▶ _WORK INSTRUCTION_:
All that should come back is the lines of the data below from the one containing "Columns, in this" to the one containing "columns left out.", inclusive, exactly as they stand.

▶ _COLLECTED MATERIAL_:
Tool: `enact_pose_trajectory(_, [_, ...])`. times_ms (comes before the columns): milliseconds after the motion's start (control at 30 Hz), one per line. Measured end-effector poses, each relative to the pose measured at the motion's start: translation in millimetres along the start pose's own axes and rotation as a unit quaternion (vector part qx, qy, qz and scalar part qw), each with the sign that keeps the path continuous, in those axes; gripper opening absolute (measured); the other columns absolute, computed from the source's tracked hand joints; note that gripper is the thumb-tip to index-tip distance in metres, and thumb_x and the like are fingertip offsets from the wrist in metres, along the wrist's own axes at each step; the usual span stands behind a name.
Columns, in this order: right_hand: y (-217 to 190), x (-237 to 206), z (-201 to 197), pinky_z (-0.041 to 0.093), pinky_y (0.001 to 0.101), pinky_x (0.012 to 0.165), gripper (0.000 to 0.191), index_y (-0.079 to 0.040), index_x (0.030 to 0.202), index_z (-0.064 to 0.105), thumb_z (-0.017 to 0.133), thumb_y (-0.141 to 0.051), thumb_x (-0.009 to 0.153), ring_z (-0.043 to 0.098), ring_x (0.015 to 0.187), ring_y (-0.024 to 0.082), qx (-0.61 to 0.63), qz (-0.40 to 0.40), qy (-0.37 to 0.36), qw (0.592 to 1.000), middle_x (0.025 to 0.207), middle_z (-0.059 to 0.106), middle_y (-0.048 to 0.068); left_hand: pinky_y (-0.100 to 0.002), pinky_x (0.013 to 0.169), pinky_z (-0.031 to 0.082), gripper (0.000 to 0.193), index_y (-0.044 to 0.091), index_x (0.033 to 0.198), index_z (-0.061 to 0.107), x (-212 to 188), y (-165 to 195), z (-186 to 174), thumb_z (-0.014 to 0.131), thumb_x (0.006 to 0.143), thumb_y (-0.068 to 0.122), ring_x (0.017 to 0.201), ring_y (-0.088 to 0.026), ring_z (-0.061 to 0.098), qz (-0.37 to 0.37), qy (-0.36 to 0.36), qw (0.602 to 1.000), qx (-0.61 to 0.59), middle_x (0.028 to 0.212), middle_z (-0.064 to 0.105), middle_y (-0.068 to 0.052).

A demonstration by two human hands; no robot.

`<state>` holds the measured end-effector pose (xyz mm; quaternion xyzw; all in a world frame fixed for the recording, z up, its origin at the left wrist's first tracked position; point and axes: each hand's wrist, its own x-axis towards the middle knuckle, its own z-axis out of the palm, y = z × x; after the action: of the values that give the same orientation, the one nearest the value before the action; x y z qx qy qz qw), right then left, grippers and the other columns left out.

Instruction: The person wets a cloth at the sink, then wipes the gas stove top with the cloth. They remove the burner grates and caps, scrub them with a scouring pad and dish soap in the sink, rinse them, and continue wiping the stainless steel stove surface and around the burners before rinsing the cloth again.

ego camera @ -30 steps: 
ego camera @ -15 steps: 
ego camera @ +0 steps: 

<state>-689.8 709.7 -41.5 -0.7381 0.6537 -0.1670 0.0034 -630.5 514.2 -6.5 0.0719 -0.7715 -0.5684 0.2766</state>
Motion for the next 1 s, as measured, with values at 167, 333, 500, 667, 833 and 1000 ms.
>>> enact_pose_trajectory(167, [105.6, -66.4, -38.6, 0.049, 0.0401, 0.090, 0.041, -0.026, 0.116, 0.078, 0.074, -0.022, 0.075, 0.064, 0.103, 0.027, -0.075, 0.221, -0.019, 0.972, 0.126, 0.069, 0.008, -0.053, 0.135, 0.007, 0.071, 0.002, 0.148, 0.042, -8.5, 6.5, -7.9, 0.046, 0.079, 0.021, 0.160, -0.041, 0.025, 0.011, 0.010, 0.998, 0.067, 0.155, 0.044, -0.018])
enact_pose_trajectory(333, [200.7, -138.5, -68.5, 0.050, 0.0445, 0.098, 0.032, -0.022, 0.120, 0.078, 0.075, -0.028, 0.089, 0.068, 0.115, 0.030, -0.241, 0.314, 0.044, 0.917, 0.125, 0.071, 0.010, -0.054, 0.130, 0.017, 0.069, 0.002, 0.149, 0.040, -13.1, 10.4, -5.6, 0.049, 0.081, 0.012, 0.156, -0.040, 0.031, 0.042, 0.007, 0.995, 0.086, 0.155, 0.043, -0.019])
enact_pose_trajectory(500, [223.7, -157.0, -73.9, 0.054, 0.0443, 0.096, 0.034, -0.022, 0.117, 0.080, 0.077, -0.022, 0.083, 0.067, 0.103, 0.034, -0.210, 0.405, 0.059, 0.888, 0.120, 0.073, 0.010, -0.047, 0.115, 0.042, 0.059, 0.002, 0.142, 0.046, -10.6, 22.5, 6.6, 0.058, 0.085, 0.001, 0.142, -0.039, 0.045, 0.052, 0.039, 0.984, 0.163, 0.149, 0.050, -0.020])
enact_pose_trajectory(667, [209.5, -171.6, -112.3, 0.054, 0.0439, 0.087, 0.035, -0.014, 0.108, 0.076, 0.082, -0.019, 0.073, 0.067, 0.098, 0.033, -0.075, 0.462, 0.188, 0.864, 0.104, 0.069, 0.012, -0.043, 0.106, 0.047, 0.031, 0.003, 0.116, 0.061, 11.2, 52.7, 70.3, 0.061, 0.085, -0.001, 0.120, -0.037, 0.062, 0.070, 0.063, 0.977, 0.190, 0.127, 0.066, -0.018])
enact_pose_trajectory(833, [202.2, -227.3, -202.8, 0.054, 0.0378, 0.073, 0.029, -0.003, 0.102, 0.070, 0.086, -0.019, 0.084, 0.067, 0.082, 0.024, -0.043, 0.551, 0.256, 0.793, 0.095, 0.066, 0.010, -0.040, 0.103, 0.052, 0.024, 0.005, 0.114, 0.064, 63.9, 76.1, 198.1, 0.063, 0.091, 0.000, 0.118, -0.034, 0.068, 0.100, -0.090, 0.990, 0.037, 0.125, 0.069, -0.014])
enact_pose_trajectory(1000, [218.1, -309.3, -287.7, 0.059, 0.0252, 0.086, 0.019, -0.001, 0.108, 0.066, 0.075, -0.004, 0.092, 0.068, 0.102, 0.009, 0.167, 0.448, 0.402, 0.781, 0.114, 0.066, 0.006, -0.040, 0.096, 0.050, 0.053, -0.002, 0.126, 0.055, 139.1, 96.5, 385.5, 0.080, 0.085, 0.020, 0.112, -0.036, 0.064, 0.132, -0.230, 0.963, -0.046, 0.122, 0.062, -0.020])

▶ _SOLUTION_:
Columns, in this order: right_hand: y (-217 to 190), x (-237 to 206), z (-201 to 197), pinky_z (-0.041 to 0.093), pinky_y (0.001 to 0.101), pinky_x (0.012 to 0.165), gripper (0.000 to 0.191), index_y (-0.079 to 0.040), index_x (0.030 to 0.202), index_z (-0.064 to 0.105), thumb_z (-0.017 to 0.133), thumb_y (-0.141 to 0.051), thumb_x (-0.009 to 0.153), ring_z (-0.043 to 0.098), ring_x (0.015 to 0.187), ring_y (-0.024 to 0.082), qx (-0.61 to 0.63), qz (-0.40 to 0.40), qy (-0.37 to 0.36), qw (0.592 to 1.000), middle_x (0.025 to 0.207), middle_z (-0.059 to 0.106), middle_y (-0.048 to 0.068); left_hand: pinky_y (-0.100 to 0.002), pinky_x (0.013 to 0.169), pinky_z (-0.031 to 0.082), gripper (0.000 to 0.193), index_y (-0.044 to 0.091), index_x (0.033 to 0.198), index_z (-0.061 to 0.107), x (-212 to 188), y (-165 to 195), z (-186 to 174), thumb_z (-0.014 to 0.131), thumb_x (0.006 to 0.143), thumb_y (-0.068 to 0.122), ring_x (0.017 to 0.201), ring_y (-0.088 to 0.026), ring_z (-0.061 to 0.098), qz (-0.37 to 0.37), qy (-0.36 to 0.36), qw (0.602 to 1.000), qx (-0.61 to 0.59), middle_x (0.028 to 0.212), middle_z (-0.064 to 0.105), middle_y (-0.068 to 0.052).

A demonstration by two human hands; no robot.

`<state>` holds the measured end-effector pose (xyz mm; quaternion xyzw; all in a world frame fixed for the recording, z up, its origin at the left wrist's first tracked position; point and axes: each hand's wrist, its own x-axis towards the middle knuckle, its own z-axis out of the palm, y = z × x; after the action: of the values that give the same orientation, the one nearest the value before the action; x y z qx qy qz qw), right then left, grippers and the other columns left out.

This output requires nothing more.